▶ **What is being asked**: Your answer should consist only of the lines below from the one with "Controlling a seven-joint" through the one with "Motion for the", copied exactly.

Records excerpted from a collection
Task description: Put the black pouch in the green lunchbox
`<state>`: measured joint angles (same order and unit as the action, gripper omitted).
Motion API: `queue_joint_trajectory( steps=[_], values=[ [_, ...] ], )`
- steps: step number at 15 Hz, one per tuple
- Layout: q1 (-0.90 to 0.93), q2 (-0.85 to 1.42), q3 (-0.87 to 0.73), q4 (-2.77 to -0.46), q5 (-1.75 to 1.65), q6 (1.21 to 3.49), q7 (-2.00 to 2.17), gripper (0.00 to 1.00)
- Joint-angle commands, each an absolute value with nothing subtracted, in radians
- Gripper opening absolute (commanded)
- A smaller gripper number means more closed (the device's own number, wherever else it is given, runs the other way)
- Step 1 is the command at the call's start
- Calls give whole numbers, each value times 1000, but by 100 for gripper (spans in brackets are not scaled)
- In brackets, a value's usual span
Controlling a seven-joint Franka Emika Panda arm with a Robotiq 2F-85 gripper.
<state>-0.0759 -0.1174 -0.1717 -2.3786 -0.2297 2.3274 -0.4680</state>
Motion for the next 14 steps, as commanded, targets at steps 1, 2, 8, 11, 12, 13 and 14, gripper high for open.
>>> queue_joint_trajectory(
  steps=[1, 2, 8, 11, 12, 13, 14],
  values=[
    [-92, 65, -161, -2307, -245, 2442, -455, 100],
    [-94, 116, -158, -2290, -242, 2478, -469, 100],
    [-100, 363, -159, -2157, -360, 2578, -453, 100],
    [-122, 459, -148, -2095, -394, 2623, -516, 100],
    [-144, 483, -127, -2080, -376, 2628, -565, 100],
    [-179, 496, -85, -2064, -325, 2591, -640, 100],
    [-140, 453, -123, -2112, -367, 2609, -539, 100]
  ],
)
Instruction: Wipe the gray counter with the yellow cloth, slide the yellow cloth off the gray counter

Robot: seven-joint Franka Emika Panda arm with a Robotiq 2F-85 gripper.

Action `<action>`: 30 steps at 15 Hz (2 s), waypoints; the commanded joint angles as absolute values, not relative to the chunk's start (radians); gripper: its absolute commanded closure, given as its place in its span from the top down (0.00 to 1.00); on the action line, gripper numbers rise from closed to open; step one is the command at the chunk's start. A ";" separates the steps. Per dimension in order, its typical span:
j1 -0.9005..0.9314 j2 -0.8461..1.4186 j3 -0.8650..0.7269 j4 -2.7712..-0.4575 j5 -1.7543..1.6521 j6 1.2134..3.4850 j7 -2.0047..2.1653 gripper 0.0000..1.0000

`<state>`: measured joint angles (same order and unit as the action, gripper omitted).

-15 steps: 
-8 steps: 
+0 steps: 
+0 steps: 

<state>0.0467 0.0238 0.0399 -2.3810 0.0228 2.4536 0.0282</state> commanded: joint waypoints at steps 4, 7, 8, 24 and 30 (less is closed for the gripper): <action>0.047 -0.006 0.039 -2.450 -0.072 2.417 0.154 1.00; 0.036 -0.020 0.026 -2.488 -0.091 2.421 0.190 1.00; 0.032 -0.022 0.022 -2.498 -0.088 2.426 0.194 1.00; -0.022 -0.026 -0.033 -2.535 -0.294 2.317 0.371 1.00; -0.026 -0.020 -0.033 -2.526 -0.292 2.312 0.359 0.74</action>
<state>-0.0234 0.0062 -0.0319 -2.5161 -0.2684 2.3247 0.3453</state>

▶ **Reply**:
Controlling a seven-joint Franka Emika Panda arm with a Robotiq 2F-85 gripper.
<state>-0.0759 -0.1174 -0.1717 -2.3786 -0.2297 2.3274 -0.4680</state>
Motion for the next 14 steps, as commanded, targets at steps 1, 2, 8, 11, 12, 13 and 14, gripper high for open.

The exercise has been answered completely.